Aphrodite on Homer’s Epics of Troy

BIRTH. We have two separate sources on the birth of Aphrodite, the goddess of love and beauty: One is Hesiod, the other Homer. In Thegonia, Hesiod tells that this goddess was born from the foamy waves of the sea (Greek. Aphros means foam): As Uranos puts her children born from Gaia into the bosom of the earth as soon as they are born, Mother Earth swells and suffers from terrible pains, so she gives a scythe to her last son Kronos. Kronos also cuts off his father’s balls with that scythe and throws them into the sea (Theog. 160-206):

As soon as we throw them into the choppy sea
They went right to the engine for a long time.
White bubbles were coming out of the divine limb:
A girl sprang up from this white foam.
First she stopped by the holy Kythera,
From there she went to Cyprus, surrounded by the sea.
There she landed, the beautiful goddess,
Green grass sprouted as he walked
From where your delicate feet tread.
Gods and men called her Aphrodite,
Because it was born from a foam.

According to Homer, Aphrodite was born of Zeus and Dione, daughter of Oceanus. In the Iliad, Aphrodite, who was injured in a collision with the valiant Diomedes, takes Aphrodite, her mother, in her arms, loves and caresses her, and by wiping the sap flowing from her wrist, she heals her wound and relieves her pain (Il. V, 370 et al.).
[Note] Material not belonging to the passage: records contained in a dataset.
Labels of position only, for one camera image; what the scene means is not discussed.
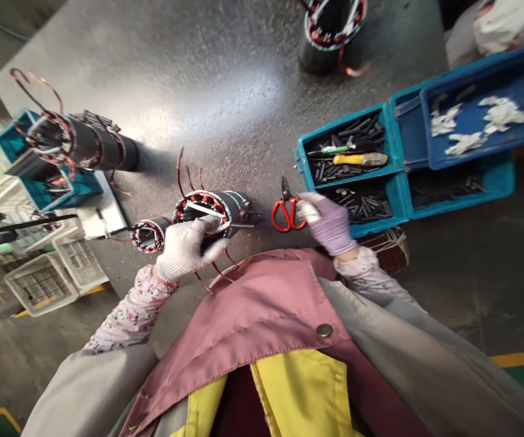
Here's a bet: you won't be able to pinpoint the person's right hand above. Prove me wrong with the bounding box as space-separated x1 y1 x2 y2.
296 191 359 257

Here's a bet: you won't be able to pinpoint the person's left hand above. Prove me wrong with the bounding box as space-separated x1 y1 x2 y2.
157 214 230 284

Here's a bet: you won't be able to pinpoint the motor stator with copper windings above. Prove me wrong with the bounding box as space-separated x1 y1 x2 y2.
172 146 257 296

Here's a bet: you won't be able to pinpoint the small motor stator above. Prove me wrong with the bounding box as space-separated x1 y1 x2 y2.
104 216 174 254

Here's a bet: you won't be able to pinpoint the pile of black insulating sleeves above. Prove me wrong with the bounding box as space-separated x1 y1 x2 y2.
306 112 488 225

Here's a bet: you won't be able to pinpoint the green and white pen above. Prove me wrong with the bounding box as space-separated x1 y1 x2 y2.
306 144 358 158

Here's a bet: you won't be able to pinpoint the white metal block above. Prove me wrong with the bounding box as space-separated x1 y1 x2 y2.
76 170 129 241

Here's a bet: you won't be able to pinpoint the blue divided parts bin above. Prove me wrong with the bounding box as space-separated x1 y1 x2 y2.
293 85 516 240

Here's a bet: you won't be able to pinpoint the small blue bin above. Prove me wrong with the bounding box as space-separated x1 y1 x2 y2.
0 108 104 212

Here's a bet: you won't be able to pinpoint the person's body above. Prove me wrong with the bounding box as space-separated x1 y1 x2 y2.
19 248 524 437

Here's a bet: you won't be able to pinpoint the tall black motor stator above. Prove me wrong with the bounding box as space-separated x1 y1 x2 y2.
9 68 140 197

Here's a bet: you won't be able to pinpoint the black rod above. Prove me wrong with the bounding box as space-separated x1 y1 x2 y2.
0 213 79 232

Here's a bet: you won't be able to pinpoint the stack of white plastic crates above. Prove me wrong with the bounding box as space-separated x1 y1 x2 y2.
0 119 110 319

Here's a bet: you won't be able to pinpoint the pile of white paper scraps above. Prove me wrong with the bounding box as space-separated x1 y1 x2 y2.
429 93 524 157

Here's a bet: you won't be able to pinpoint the black stator with red leads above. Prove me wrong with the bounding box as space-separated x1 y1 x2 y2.
298 0 373 77

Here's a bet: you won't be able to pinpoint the blue plastic tray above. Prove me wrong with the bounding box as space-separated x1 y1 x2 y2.
420 33 524 171

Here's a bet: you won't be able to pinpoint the white plastic bag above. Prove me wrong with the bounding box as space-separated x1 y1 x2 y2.
472 0 524 56

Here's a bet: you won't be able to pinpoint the red handled scissors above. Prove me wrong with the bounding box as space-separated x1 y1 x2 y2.
271 175 308 232

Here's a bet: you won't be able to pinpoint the brown roll tied with string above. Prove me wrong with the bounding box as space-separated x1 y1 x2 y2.
357 226 411 275

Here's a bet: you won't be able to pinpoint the yellow handled cutter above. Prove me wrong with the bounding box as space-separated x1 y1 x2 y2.
332 152 389 168
Zeus consoles his troubled daughter as follows:

That’s what he said, people smiled, Father of the gods, he summoned the golden Aphrodite to him,
said:

“War affairs are not your tax, baby,
you devote yourself to the heartwarming affairs of marriage,
nimble Ares and Athena will deal with the war”.

PERSONALITY. Gold Aphrodite Homer calls this goddess, gold is about to be a measure of value. Poets describe her with other adjectives: This beautiful goddess is always “smiling”, flamboyant, coquettish and heart-warming. Homer sees the secret of this in a magical breast that the goddess carries in her white foam body. Desiring to seduce Zeus, Hera asks for this breastplate one day from Aphrodite, and calls out to her (Il. XIV, 197 ff.):

You have that love, that purchase,
that you defeated the immortals, the mortals,
Here, give them to me for today.

Aphrodite also gives the breastplate:

… untied her embroidered breastplate from her chest,
it was a mottled ribbon,
all that was charming was in it,
love was in him, desire was in him,
don’t flirt, don’t joke in it,
The love that seduces the wisest man is in him.
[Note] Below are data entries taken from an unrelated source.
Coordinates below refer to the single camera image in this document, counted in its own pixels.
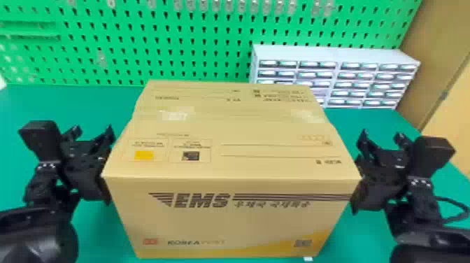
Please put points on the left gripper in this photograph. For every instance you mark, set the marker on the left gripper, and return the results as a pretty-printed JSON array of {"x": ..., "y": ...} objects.
[{"x": 83, "y": 167}]

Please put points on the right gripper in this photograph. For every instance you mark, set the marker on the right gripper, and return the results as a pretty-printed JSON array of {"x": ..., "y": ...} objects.
[{"x": 383, "y": 176}]

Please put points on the cardboard box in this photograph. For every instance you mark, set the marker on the cardboard box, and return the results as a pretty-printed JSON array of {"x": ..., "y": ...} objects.
[{"x": 231, "y": 161}]

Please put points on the white drawer cabinet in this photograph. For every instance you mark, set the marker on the white drawer cabinet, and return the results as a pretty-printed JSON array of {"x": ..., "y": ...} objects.
[{"x": 352, "y": 79}]

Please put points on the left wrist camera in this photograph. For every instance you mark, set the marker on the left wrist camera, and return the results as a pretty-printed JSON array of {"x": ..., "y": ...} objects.
[{"x": 41, "y": 138}]

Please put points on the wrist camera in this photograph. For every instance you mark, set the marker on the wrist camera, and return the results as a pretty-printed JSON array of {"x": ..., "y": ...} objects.
[
  {"x": 432, "y": 154},
  {"x": 41, "y": 138}
]

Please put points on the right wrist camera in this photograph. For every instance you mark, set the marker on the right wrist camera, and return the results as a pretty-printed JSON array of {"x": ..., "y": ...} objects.
[{"x": 432, "y": 154}]
Symbolizing love and making love, this goddess performs this magic not by herself, but through other divine beings surrounding her. Eros is his son according to some legends, but in Theogonia Eros is a universal power born long before Aphrodite, later joining Aphrodite’s regiment (Theog. 201 ff):

When he was born and walked towards the gods
Eros and Rimeros (desire) immediately followed him.
This has been his godly share from day one
Among humans, also among the immortals;
She fell on him with their teasing, their laughing, their flirting,
The magic of love, the taste of making love.
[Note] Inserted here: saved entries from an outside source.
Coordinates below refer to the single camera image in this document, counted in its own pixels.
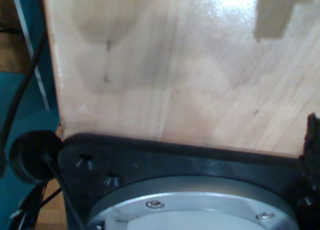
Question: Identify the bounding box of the thin black cable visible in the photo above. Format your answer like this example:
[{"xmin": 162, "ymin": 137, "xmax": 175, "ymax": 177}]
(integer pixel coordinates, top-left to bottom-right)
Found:
[{"xmin": 0, "ymin": 31, "xmax": 49, "ymax": 177}]

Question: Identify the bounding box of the black round knob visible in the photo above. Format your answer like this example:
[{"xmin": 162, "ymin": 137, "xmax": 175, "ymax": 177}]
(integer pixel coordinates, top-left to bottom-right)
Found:
[{"xmin": 9, "ymin": 131, "xmax": 65, "ymax": 185}]

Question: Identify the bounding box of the teal panel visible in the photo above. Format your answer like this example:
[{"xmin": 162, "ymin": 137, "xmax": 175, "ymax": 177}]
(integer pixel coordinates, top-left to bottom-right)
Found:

Symbolizing beauty, grace and fertility, the Kharits, Horas, and Hymenaios, who led the wedding processions, are also the gods around Aphrodite. However, the personality of the goddess of love is portrayed as contradictory and ambiguous in the legend. From the union with the war god Ares (which is also meaningful), Phobos (defeat) and Deimos (fear), and Harmonia are born. Next to Harmonia, which means harmony, harmony, they symbolize the positive and negative sides and contradictions in the personality of fear and defeat Aphrodite. Plato expresses this duality with the most precise definition in his dialogue called “Feast”. Pausanias, one of the attendees of this feast, in which Socrates was also present, says (in Plat. Sc. 180):

“Everyone knows that love (Eros) is inseparable from Aphrodite. If Aphrodite were one, love would also be one, but since there are two Aphrodites, Love must be two. Besides, how can the duality of this god be denied? One, that is, the oldest, Aphrodite, which we call celestial, is not born from the mother’s womb, she is the daughter of the sky. There is another person who came later, the daughter of Zeus and Dione, we call her Aphrodite with the commons. we will say”.